Segment Start: DATA SHOWN
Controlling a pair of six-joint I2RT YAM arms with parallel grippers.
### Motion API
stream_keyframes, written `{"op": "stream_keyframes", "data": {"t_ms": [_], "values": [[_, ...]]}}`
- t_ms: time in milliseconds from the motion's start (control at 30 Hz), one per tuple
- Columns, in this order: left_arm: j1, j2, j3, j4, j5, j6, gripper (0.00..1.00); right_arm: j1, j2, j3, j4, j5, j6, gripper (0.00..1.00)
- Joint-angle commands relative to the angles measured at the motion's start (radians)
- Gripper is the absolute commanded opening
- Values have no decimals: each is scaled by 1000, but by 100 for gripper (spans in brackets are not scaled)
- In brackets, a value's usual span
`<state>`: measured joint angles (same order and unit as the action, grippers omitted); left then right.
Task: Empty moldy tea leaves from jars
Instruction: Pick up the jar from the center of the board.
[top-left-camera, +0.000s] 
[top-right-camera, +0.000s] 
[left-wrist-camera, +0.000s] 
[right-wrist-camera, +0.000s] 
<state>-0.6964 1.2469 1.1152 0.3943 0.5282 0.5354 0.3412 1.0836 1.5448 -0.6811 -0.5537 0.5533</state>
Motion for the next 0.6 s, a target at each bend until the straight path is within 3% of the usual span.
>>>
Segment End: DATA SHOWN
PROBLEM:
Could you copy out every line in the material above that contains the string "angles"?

ANSWER SECTION:
- Joint-angle commands relative to the angles measured at the motion's start (radians)
`<state>`: measured joint angles (same order and unit as the action, grippers omitted); left then right.

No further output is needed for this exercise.